▶ **What the task requires**:
Would you find each line in the entries below with the string "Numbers" and copy it?

(Data records)
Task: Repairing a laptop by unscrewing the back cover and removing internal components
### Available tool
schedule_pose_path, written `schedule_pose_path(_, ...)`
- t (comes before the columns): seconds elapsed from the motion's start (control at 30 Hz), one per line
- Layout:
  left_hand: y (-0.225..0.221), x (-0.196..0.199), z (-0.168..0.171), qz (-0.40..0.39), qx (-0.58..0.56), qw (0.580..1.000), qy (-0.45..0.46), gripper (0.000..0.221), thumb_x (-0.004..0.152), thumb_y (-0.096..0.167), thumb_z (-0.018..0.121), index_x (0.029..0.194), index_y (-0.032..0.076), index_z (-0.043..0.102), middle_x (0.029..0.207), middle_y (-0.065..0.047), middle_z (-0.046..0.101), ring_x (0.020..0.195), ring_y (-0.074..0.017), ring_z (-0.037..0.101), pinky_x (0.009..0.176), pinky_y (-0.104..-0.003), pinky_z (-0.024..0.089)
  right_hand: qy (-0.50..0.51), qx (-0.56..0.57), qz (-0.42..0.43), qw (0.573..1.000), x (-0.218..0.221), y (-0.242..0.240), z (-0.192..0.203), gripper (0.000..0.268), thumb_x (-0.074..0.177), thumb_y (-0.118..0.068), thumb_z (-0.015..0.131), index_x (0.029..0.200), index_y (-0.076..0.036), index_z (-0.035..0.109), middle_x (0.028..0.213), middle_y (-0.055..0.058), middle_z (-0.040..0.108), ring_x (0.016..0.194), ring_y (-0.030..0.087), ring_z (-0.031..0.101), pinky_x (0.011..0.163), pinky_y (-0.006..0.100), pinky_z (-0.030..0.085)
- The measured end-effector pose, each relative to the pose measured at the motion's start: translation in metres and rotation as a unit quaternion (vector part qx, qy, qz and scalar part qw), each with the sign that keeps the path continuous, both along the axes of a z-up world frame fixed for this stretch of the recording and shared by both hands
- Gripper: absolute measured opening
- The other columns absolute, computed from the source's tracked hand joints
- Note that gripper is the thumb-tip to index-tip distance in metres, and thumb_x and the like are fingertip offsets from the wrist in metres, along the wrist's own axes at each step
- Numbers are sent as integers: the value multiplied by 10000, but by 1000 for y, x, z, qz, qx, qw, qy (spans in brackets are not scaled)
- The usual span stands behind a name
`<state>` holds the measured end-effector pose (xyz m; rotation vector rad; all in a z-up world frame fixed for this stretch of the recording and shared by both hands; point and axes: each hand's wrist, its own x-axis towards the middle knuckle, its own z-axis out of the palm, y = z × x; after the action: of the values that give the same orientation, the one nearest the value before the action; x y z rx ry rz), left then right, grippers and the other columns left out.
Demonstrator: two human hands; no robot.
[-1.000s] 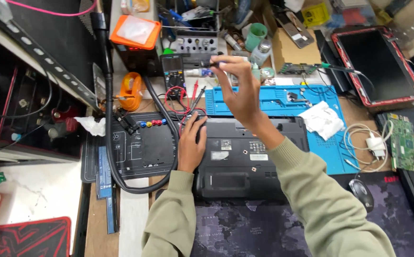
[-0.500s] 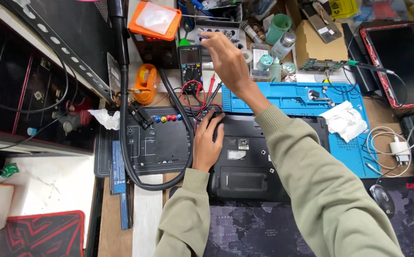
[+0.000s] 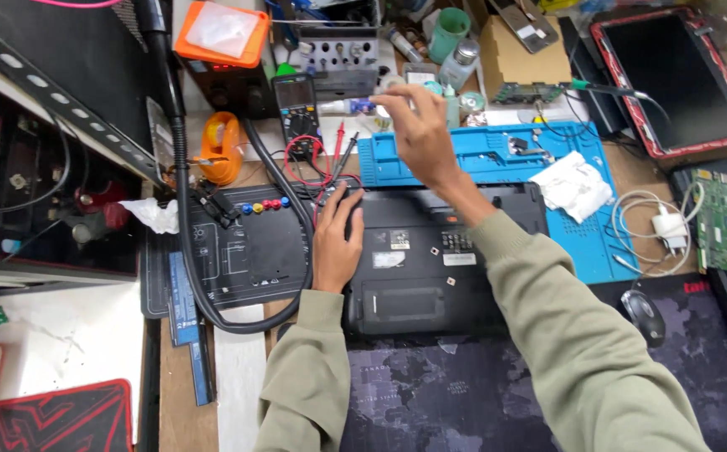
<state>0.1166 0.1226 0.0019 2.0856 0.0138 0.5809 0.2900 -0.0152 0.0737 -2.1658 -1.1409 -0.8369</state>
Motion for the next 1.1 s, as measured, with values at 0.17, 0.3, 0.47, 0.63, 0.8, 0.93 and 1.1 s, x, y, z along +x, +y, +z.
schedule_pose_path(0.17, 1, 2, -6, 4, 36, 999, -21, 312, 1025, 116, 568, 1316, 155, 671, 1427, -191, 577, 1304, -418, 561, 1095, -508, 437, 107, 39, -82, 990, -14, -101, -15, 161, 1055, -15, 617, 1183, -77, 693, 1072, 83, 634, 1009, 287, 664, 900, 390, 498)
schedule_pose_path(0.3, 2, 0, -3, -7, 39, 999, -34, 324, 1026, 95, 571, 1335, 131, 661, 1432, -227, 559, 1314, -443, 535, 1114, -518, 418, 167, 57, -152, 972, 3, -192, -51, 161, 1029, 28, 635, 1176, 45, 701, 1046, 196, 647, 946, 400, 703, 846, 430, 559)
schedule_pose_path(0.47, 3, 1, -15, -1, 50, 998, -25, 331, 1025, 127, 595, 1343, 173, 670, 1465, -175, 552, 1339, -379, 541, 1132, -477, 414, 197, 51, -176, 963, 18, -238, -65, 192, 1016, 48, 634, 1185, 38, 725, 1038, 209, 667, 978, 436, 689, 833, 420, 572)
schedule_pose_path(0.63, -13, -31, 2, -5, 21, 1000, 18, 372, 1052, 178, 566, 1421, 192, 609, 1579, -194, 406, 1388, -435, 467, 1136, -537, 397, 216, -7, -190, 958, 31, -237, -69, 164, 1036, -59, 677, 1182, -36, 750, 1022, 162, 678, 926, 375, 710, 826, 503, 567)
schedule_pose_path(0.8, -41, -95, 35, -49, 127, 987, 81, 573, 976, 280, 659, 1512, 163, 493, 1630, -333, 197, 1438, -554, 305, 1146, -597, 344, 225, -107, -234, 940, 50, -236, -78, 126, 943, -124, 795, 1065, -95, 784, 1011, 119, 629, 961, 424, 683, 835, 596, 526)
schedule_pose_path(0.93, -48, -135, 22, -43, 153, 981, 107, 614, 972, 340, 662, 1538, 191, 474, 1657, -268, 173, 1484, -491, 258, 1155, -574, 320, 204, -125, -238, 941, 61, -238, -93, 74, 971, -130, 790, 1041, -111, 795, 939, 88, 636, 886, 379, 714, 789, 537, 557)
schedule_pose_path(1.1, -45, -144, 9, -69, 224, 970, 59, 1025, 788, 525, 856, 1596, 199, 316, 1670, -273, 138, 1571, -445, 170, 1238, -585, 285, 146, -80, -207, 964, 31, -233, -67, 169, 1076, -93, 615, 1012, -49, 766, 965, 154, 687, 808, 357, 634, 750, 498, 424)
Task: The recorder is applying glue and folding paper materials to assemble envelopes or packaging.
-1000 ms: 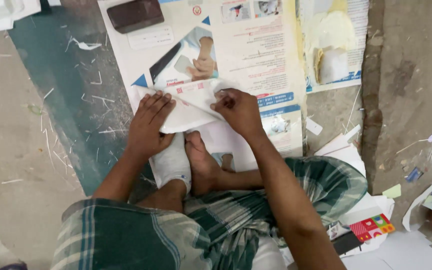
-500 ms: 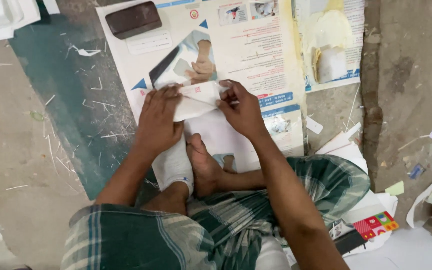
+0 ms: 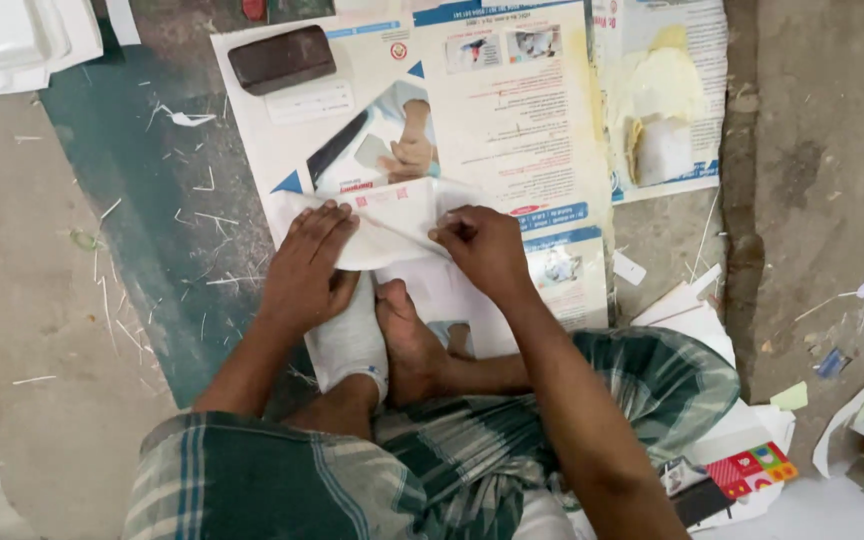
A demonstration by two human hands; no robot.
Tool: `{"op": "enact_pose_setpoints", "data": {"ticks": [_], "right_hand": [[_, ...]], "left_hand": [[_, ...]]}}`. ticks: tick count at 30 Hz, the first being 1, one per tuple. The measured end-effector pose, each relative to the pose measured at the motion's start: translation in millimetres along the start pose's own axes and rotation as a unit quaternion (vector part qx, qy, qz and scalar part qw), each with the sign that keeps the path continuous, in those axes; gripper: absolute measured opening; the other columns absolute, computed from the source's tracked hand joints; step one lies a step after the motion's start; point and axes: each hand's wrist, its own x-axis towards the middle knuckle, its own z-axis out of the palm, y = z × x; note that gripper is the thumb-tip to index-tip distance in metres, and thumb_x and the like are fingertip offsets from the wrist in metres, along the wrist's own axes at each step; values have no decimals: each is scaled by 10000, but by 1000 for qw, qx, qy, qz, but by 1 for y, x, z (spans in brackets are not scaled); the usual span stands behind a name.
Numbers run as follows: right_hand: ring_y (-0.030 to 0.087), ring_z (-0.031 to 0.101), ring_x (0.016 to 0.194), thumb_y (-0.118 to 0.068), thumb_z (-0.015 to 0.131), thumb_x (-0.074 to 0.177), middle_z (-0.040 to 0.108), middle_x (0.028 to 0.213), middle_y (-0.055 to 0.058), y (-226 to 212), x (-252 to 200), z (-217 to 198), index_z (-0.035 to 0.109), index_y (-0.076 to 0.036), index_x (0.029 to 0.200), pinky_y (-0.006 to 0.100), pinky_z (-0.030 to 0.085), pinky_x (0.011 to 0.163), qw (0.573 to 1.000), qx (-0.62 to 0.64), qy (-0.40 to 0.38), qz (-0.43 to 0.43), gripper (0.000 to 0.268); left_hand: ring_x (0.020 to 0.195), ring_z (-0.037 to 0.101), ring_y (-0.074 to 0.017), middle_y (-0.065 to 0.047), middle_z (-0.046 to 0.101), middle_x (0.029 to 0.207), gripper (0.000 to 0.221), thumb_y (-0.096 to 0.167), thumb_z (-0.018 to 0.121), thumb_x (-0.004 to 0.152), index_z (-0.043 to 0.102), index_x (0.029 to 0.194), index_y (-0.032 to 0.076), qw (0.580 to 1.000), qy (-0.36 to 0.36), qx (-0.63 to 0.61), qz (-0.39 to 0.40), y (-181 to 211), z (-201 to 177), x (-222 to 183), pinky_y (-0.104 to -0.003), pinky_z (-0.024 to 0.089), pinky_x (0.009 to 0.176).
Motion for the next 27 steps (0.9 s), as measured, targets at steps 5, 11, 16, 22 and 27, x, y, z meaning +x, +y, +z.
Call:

▶ **Final answer**:
- Numbers are sent as integers: the value multiplied by 10000, but by 1000 for y, x, z, qz, qx, qw, qy (spans in brackets are not scaled)
Numbers run as follows: right_hand: ring_y (-0.030 to 0.087), ring_z (-0.031 to 0.101), ring_x (0.016 to 0.194), thumb_y (-0.118 to 0.068), thumb_z (-0.015 to 0.131), thumb_x (-0.074 to 0.177), middle_z (-0.040 to 0.108), middle_x (0.028 to 0.213), middle_y (-0.055 to 0.058), y (-226 to 212), x (-252 to 200), z (-217 to 198), index_z (-0.035 to 0.109), index_y (-0.076 to 0.036), index_x (0.029 to 0.200), pinky_y (-0.006 to 0.100), pinky_z (-0.030 to 0.085), pinky_x (0.011 to 0.163), qw (0.573 to 1.000), qx (-0.62 to 0.64), qy (-0.40 to 0.38), qz (-0.43 to 0.43), gripper (0.000 to 0.268); left_hand: ring_x (0.020 to 0.195), ring_z (-0.037 to 0.101), ring_y (-0.074 to 0.017), middle_y (-0.065 to 0.047), middle_z (-0.046 to 0.101), middle_x (0.029 to 0.207), gripper (0.000 to 0.221), thumb_y (-0.096 to 0.167), thumb_z (-0.018 to 0.121), thumb_x (-0.004 to 0.152), index_z (-0.043 to 0.102), index_x (0.029 to 0.194), index_y (-0.032 to 0.076), qw (0.580 to 1.000), qy (-0.36 to 0.36), qx (-0.63 to 0.61), qz (-0.39 to 0.40), y (-181 to 211), z (-201 to 177), x (-222 to 183), pinky_y (-0.104 to -0.003), pinky_z (-0.024 to 0.089), pinky_x (0.009 to 0.176).

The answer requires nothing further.